Middle East unrest means soaring gas prices

Friday, February 25, 2011

The political unrest in the Middle East is sending gas prices climbing at your neighborhood service station.

Nationally, a gallon of regular gas is just over $3.28. In Philadelphia, it's fractionally above the national average. New Jersey is less costly, as usual, at $3.11 per gallon, and Delaware is rounded up to $3.20.

And the higher prices are impacting people from all walks of life across the tri-state area.

Action News caught up with college student Dan Martin today, who was musing on the impact on his commute if prices continue to climb toward $4 a gallon.

"My mom works at school, so I could get a ride with her," he said. "It would definitely affect me if it goes up to 4-something a gallon."

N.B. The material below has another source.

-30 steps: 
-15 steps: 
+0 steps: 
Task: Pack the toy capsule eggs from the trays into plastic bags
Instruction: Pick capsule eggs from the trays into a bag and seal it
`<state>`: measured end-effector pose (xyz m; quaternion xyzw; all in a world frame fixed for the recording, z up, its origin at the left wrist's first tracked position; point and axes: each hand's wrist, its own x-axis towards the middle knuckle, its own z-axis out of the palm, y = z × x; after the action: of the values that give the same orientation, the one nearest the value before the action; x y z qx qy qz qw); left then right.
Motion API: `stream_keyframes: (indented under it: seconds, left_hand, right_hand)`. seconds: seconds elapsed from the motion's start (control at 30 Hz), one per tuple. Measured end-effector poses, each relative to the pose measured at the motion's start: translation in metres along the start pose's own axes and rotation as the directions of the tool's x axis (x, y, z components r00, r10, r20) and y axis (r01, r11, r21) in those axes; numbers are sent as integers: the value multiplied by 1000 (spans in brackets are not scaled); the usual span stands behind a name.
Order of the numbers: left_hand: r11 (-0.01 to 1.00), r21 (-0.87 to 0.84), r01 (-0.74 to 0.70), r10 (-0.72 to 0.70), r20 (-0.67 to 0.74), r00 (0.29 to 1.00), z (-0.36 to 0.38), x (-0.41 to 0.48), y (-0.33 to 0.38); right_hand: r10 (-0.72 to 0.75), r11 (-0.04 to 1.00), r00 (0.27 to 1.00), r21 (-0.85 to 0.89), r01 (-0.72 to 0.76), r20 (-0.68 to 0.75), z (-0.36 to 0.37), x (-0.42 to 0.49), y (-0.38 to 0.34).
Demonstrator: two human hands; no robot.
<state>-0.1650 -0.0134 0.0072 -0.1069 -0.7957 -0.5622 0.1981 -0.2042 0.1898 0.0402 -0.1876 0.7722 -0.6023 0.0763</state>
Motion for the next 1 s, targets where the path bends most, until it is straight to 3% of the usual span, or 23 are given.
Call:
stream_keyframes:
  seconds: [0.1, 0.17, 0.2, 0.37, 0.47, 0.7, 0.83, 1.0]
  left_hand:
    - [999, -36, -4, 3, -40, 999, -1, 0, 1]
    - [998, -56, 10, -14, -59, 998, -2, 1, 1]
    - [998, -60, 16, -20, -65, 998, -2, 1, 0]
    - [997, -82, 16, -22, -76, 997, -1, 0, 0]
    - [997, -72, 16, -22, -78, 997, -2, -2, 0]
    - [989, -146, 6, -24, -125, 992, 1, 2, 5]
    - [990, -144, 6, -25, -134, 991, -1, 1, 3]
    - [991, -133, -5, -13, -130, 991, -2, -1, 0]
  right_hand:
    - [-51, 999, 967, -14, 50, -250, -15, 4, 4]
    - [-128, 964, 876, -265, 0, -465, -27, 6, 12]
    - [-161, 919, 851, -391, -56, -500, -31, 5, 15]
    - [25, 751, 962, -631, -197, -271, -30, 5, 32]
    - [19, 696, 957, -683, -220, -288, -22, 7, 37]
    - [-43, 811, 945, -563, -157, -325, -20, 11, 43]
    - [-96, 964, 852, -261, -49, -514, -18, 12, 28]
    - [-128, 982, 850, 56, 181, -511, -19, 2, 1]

Douglas Robinson of Ardmore, Pa. also has a plan. "I probably will bike more once the weather breaks because I am a biker," he said. "Also I would probably downsize from my SUV to a 4-cylinder vehicle."

A gallon of gas cost about $2.70 after Labor Day. Prices climbed all winter, but spiked up a couple weeks ago with concerns over the Middle East.

All this has led to speculation of $5, even $6 a gallon gasoline. So far that is beyond mainstream thinking.

"We are not going there," said Rick Remington of AAA Mid-Atlantic. "The analysts we follow had been projecting $3.50, $3.75 a gallon around Memorial Day. They are now moving that up to the end of April. But we are not pushing the $5 and $6 scenarios."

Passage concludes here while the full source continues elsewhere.